* **What you are asked to do**: Return all of the data exactly as given.

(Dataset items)
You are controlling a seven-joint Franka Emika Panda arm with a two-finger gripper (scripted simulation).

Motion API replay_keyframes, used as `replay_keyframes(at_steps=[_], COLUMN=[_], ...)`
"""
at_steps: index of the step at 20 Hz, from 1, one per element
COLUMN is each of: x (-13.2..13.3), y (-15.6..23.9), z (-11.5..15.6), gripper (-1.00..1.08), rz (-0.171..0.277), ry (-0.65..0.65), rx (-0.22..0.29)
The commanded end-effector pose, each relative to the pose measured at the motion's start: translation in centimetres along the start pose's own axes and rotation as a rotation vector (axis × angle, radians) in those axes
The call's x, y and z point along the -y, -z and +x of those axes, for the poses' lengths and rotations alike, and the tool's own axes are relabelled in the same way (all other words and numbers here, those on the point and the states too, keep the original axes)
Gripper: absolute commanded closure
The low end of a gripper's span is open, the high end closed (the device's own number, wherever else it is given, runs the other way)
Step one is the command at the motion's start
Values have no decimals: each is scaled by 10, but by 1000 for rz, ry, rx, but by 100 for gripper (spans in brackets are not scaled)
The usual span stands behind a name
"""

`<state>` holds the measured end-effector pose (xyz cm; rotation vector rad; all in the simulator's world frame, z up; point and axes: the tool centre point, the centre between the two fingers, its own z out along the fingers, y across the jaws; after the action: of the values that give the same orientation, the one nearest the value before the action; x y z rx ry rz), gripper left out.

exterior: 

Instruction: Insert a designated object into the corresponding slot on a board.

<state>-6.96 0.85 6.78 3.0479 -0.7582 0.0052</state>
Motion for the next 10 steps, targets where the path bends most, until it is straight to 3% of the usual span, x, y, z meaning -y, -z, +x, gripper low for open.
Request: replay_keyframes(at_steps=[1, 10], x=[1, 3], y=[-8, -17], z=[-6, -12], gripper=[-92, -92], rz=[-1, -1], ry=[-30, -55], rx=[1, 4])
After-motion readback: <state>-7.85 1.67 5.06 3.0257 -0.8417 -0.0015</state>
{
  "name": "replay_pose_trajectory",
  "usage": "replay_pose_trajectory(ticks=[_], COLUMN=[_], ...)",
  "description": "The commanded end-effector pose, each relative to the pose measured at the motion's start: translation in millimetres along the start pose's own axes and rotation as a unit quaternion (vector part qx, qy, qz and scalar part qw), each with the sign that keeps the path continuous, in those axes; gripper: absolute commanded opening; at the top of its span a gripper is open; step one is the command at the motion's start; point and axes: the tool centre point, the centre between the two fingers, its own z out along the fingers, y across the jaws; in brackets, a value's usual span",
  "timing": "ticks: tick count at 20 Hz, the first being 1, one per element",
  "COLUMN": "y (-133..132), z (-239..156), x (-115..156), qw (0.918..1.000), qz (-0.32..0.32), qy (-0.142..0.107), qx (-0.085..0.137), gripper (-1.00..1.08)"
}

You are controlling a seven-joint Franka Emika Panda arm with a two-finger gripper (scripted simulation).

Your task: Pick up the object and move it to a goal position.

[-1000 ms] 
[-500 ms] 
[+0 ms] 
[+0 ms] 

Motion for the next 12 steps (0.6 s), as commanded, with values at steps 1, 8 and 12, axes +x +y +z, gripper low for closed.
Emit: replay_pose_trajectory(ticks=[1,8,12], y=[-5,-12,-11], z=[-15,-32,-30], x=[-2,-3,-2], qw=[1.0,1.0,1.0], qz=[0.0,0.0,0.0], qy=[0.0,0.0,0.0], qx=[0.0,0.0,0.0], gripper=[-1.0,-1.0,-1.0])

* **Your response**:
You are controlling a seven-joint Franka Emika Panda arm with a two-finger gripper (scripted simulation).

Motion API replay_keyframes, used as `replay_keyframes(at_steps=[_], COLUMN=[_], ...)`
"""
at_steps: index of the step at 20 Hz, from 1, one per element
COLUMN is each of: x (-13.2..13.3), y (-15.6..23.9), z (-11.5..15.6), gripper (-1.00..1.08), rz (-0.171..0.277), ry (-0.65..0.65), rx (-0.22..0.29)
The commanded end-effector pose, each relative to the pose measured at the motion's start: translation in centimetres along the start pose's own axes and rotation as a rotation vector (axis × angle, radians) in those axes
The call's x, y and z point along the -y, -z and +x of those axes, for the poses' lengths and rotations alike, and the tool's own axes are relabelled in the same way (all other words and numbers here, those on the point and the states too, keep the original axes)
Gripper: absolute commanded closure
The low end of a gripper's span is open, the high end closed (the device's own number, wherever else it is given, runs the other way)
Step one is the command at the motion's start
Values have no decimals: each is scaled by 10, but by 1000 for rz, ry, rx, but by 100 for gripper (spans in brackets are not scaled)
The usual span stands behind a name
"""

`<state>` holds the measured end-effector pose (xyz cm; rotation vector rad; all in the simulator's world frame, z up; point and axes: the tool centre point, the centre between the two fingers, its own z out along the fingers, y across the jaws; after the action: of the values that give the same orientation, the one nearest the value before the action; x y z rx ry rz), gripper left out.

exterior: 

Instruction: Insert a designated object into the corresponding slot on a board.

<state>-6.96 0.85 6.78 3.0479 -0.7582 0.0052</state>
Motion for the next 10 steps, targets where the path bends most, until it is straight to 3% of the usual span, x, y, z meaning -y, -z, +x, gripper low for open.
Request: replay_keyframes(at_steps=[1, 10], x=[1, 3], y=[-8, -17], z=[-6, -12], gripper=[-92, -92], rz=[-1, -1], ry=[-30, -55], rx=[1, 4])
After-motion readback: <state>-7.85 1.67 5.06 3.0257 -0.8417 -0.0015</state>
{
  "name": "replay_pose_trajectory",
  "usage": "replay_pose_trajectory(ticks=[_], COLUMN=[_], ...)",
  "description": "The commanded end-effector pose, each relative to the pose measured at the motion's start: translation in millimetres along the start pose's own axes and rotation as a unit quaternion (vector part qx, qy, qz and scalar part qw), each with the sign that keeps the path continuous, in those axes; gripper: absolute commanded opening; at the top of its span a gripper is open; step one is the command at the motion's start; point and axes: the tool centre point, the centre between the two fingers, its own z out along the fingers, y across the jaws; in brackets, a value's usual span",
  "timing": "ticks: tick count at 20 Hz, the first being 1, one per element",
  "COLUMN": "y (-133..132), z (-239..156), x (-115..156), qw (0.918..1.000), qz (-0.32..0.32), qy (-0.142..0.107), qx (-0.085..0.137), gripper (-1.00..1.08)"
}

You are controlling a seven-joint Franka Emika Panda arm with a two-finger gripper (scripted simulation).

Your task: Pick up the object and move it to a goal position.

[-1000 ms] 
[-500 ms] 
[+0 ms] 
[+0 ms] 

Motion for the next 12 steps (0.6 s), as commanded, with values at steps 1, 8 and 12, axes +x +y +z, gripper low for closed.
Emit: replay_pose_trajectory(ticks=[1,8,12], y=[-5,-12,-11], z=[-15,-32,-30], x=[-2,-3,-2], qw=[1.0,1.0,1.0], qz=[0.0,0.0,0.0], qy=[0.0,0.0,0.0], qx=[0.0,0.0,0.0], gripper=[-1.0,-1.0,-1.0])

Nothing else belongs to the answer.